Ce point de départ a conduit à se documenter sur l’histoire des politiques culturelles publiques en France et à la place occupée par le théâtre dans ces politiques. Parallèlement à ce premier travail de contextualisation, nous avons assisté à une conférence en novembre 2012 au théâtre National de Bretagne. Cette conférence intitulée « Les Etats du théâtre » réunissait des directeurs de théâtres, de festivals ainsi que des comédiens et des metteurs en scène. Des responsables politiques en charge de la culture étaient également présents. Le but de cette rencontre était de faire un bilan du théâtre subventionné alors que l’Etat commence à infléchir sa politique de soutien. Au cours des différentes tables rondes, plusieurs thématiques décisives sont apparues. La première est le lien très fort qui était fait entre la création artistique et les murs du théâtre. Il a souvent été répété lors de cette conférence que les artistes avaient besoin de murs, d’un « abri » pour travailler. Le caractère incontournable de l’espace pour la création théâtrale est évoqué par les acteurs de terrain eux-mêmes.
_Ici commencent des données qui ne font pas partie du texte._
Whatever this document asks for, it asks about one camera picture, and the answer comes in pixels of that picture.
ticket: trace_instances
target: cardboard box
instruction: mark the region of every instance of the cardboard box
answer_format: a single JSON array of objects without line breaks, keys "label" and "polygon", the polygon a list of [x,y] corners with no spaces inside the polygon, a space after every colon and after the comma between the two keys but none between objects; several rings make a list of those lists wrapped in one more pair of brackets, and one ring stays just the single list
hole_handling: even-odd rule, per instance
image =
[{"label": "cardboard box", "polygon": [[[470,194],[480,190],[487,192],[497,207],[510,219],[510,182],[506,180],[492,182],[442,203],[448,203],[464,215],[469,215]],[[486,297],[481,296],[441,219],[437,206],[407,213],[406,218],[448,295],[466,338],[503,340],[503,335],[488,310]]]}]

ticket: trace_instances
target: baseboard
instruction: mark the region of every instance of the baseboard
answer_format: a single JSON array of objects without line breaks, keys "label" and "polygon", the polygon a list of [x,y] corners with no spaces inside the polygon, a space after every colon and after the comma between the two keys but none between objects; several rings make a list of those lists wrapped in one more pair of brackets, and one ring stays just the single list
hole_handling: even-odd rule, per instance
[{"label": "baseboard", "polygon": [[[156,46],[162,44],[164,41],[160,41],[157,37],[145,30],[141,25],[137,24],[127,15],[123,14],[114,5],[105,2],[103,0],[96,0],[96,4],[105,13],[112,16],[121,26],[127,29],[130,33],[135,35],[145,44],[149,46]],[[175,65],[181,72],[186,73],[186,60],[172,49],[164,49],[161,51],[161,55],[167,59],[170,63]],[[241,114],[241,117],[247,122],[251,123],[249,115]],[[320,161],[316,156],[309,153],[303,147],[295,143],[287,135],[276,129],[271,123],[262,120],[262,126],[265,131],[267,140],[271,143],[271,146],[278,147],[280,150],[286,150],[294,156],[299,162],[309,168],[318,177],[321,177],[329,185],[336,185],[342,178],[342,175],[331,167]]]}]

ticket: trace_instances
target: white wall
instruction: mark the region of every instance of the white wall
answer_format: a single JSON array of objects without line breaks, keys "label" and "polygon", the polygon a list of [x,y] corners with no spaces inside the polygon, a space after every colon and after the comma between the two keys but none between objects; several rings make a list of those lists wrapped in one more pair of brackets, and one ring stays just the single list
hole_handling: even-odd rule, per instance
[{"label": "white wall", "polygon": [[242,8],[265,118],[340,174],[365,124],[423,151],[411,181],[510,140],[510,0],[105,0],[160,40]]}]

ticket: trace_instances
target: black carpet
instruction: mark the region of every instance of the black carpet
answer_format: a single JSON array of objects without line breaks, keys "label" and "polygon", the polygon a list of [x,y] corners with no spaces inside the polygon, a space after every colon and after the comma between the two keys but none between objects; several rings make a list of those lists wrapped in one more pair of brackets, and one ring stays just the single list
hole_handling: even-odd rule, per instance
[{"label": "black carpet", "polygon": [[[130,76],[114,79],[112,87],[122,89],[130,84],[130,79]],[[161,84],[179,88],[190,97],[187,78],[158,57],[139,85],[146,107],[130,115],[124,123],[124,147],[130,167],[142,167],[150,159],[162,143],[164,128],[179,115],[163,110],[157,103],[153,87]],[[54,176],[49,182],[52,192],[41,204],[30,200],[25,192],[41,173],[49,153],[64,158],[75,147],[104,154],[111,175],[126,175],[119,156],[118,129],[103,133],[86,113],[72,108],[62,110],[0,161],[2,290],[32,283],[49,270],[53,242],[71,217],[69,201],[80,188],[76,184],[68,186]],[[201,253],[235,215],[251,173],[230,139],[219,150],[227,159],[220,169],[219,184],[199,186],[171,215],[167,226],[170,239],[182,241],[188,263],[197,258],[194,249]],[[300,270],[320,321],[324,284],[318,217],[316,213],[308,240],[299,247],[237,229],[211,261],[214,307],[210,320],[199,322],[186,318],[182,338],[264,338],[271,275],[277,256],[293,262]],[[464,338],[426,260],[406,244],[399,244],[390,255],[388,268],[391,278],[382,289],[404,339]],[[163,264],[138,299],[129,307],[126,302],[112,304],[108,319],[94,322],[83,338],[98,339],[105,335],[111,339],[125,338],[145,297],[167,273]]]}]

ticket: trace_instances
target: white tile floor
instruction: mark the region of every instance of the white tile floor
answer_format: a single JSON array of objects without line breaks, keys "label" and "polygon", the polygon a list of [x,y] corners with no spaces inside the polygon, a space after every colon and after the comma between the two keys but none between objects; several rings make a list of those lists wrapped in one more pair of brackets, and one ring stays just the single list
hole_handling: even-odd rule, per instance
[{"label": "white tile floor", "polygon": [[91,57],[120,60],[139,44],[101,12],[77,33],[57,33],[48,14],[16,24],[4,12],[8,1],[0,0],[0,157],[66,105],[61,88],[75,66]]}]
La deuxième thématique est celle du manque d’espace pour les artistes dans le circuit du théâtre public. Par public, nous entendons les structures qui ont été créées sous l’impulsion des pouvoirs publics. Il a été longuement souligné l’impossibilité pour les jeunes générations de pénétrer dans ce circuit. Nous avons vu ici se dessiner les contours d’un questionnement empirique autour de la lutte pour un espace.

Ce questionnement a été le véritable commencement de la démarche de recherche. Certaines interrogations subsistaient. C’est la découverte d’un numéro de la revue Outrescène sur les nouveaux lieux de créations qui a fait avancer le processus de recherche. La question du manque d’espace pour la création était le sujet central de cette revue. Plusieurs directeurs de théâtre essayant d’aménager des espaces étaient interviewés. Ils racontaient le processus qui

132 les avait menés à lutter pour ce point et les difficultés éprouvées à le défendre face au reste du secteur. Cette revue a permis d’une part de resserrer l’objet de recherche. Il fallait se concentrer sur des lieux particuliers qui essayaient de défendre ce point de vue. D’autre part, les lieux présentés dans cette revue pouvaient constituer une base pour démarrer le travail de terrain. Les premiers entretiens réalisés se firent avec des acteurs des lieux cités dans la revue. Le contour de cet objet de recherche était encore flottant. Ces théâtres semblaient se distinguer par leur approche différente de la création, mais les éléments qui pouvaient les rassembler et justifier leur étude étaient encore à circonscrire.

Ce point fut résolu au cours d’un des premiers entretiens menés. Lors du rendez-vous, la répondante a mentionné l’existence d’un réseau dont son théâtre faisait partie. A travers ce réseau, le manque d’espace pour les artistes est largement débattu. En fin de compte, les organisations intégrées à cette étude de cas sont celles repérées dans la revue Outrescène et celles qui ont adhéré à ce réseau.